I am both surprised and not surprised - AWS announced (close to a month ago) the fact that they are retiring the AWS documentation on GitHub. Jeff Barr, the Chief Evangelist for AWS, writes:

After a prolonged period of experimentation we will archive most of the repos starting the week of June 5th, and will devote all of our resources to directly improving the AWS documentation and website.

Five years is a hell of an experimentation period, and I am kind of sad that AWS, with all of its resources, couldn’t crack the code for sustainable open-source documentation maintenance. Mainly because other companies, the one I work for included, have successfully done just that.
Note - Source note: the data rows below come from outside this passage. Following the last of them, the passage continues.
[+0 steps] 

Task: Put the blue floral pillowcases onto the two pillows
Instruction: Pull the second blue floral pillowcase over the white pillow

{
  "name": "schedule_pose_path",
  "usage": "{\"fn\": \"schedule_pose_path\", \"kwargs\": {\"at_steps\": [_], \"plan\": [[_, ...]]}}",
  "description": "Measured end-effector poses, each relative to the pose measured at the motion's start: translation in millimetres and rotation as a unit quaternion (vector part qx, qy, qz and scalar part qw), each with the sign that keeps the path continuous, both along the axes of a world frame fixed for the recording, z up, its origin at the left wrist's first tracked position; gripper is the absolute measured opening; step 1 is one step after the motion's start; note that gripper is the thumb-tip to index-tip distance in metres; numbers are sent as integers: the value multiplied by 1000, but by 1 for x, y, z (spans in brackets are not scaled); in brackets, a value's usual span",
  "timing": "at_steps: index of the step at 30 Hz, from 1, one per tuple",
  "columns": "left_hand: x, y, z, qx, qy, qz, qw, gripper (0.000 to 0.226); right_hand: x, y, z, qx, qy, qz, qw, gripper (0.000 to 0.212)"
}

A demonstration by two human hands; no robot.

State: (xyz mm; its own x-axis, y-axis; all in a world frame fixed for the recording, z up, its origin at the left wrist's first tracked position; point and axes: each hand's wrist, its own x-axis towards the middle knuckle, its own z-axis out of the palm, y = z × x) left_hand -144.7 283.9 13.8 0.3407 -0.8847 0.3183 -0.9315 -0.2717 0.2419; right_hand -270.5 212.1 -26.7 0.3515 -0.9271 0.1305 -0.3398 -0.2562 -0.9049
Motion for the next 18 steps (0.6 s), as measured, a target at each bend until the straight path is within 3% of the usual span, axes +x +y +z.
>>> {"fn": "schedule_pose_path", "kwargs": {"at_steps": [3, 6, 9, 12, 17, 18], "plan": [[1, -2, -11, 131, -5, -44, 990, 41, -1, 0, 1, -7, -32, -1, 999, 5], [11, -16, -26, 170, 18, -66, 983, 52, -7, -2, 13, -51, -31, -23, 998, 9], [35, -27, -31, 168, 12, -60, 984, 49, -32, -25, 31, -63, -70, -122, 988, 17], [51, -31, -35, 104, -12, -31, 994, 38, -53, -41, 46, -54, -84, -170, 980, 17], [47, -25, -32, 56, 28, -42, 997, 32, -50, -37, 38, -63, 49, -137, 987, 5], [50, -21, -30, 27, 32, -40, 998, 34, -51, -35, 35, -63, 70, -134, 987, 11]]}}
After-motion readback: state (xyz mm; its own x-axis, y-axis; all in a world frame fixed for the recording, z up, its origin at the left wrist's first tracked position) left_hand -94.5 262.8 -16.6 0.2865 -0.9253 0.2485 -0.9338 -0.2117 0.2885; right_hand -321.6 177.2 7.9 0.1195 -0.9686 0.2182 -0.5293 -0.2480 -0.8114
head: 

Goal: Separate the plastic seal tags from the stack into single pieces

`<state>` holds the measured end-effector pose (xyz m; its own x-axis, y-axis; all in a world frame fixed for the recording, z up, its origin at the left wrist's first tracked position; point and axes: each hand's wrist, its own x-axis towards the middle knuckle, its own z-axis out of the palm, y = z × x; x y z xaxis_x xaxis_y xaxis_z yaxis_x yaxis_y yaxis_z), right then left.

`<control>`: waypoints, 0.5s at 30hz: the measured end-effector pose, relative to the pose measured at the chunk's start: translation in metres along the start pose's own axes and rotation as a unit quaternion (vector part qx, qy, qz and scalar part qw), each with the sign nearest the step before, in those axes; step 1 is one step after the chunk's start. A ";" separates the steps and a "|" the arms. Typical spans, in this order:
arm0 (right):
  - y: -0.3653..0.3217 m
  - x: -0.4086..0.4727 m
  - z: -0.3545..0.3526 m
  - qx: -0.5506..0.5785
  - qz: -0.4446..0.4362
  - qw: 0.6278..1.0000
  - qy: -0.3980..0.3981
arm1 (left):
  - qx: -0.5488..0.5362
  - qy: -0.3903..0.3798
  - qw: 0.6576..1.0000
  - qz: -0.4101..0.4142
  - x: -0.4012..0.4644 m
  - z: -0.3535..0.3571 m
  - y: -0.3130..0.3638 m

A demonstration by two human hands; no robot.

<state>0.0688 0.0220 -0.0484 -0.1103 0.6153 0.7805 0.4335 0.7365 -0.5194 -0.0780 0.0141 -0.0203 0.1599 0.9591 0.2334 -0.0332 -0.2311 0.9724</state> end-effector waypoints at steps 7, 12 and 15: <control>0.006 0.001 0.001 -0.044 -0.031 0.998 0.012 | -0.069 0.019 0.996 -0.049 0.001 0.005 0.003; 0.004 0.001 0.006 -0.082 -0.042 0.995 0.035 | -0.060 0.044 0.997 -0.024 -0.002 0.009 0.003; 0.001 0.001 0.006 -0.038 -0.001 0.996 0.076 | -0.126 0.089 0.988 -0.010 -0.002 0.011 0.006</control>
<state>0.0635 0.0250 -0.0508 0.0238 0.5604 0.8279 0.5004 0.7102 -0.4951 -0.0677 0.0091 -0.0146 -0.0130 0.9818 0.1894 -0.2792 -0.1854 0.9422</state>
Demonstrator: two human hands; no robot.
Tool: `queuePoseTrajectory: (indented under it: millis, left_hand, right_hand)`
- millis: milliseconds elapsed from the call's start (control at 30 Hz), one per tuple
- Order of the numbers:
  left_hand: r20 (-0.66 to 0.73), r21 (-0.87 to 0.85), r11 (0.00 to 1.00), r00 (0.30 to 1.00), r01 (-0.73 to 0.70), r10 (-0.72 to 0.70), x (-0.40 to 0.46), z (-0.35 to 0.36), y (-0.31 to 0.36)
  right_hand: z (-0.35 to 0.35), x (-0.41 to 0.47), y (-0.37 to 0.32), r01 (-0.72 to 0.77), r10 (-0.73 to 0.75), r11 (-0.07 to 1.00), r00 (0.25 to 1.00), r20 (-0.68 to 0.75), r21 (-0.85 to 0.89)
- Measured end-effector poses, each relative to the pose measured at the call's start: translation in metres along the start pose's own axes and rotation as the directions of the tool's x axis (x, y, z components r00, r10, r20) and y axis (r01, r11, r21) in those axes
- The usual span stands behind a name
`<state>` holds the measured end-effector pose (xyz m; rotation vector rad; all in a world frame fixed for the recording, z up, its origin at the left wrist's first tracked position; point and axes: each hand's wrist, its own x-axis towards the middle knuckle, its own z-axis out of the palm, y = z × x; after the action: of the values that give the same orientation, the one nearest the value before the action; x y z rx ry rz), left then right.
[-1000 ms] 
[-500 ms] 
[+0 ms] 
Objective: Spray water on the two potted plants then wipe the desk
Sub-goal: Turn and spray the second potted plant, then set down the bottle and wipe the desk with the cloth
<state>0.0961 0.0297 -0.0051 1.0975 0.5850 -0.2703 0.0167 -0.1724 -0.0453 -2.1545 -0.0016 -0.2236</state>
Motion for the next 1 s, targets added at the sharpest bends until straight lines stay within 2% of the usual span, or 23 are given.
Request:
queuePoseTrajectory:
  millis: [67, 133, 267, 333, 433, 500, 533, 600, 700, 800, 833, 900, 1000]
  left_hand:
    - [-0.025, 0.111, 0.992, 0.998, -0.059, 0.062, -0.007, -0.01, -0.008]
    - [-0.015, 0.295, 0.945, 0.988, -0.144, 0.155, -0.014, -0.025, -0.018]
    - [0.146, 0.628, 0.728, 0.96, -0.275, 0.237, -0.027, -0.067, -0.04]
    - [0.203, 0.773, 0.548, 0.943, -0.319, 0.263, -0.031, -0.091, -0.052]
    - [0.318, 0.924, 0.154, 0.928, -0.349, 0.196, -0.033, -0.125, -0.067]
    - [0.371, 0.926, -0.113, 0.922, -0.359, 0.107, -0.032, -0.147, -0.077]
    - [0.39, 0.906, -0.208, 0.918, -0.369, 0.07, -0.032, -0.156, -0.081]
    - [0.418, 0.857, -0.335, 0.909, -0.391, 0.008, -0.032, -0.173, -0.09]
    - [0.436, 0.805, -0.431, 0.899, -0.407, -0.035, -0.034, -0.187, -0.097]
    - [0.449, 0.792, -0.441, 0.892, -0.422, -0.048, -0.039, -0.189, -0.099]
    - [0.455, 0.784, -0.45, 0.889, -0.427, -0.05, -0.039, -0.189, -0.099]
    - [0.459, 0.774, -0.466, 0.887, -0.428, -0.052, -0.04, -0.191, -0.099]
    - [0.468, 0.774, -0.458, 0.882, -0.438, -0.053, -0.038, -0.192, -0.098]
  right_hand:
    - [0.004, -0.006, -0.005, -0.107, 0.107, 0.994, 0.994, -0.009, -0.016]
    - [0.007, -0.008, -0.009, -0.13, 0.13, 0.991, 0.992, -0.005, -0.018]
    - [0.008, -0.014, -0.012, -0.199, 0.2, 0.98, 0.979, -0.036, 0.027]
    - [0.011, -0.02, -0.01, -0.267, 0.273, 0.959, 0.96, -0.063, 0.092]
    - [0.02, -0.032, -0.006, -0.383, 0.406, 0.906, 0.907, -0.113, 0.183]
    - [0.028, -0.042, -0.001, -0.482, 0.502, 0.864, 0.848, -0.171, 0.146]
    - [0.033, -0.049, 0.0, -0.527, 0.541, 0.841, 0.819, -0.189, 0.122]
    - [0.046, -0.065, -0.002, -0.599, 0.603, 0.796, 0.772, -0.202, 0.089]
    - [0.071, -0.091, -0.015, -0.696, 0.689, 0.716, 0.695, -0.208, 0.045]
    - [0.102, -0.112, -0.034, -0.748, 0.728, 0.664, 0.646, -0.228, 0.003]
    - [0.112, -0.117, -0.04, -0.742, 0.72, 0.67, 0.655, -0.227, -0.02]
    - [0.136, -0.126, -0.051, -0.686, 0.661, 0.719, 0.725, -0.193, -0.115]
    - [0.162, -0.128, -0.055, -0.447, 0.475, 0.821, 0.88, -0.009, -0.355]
For some added flavor (that way you have the context on the vantage point I am speaking from), I’ve been the first product manager for the original docs.microsoft.com that Microsoft brought to life way back in 2016. Time flies - it’s been seven years since then. Back in that era, one of the things that we’ve decided to do was move the entire company away from a clunky on-premise proprietary content management system that relied on files being defined in XML (I wish I was kidding) to a standards-driven implementation that used Markdown as a backbone and worked on top of GitHub and Azure DevOps. The latter was and still is used heavily for documentation that requires a bit more control and co-existence with product source code. I am writing this post not to pat myself and the team that built Microsoft Docs on the back, but rather to provide encouragement to those who are considering building documentation in the open - it’s been done successfully at scale, so don’t take one large company pulling back as a sign of things being bad.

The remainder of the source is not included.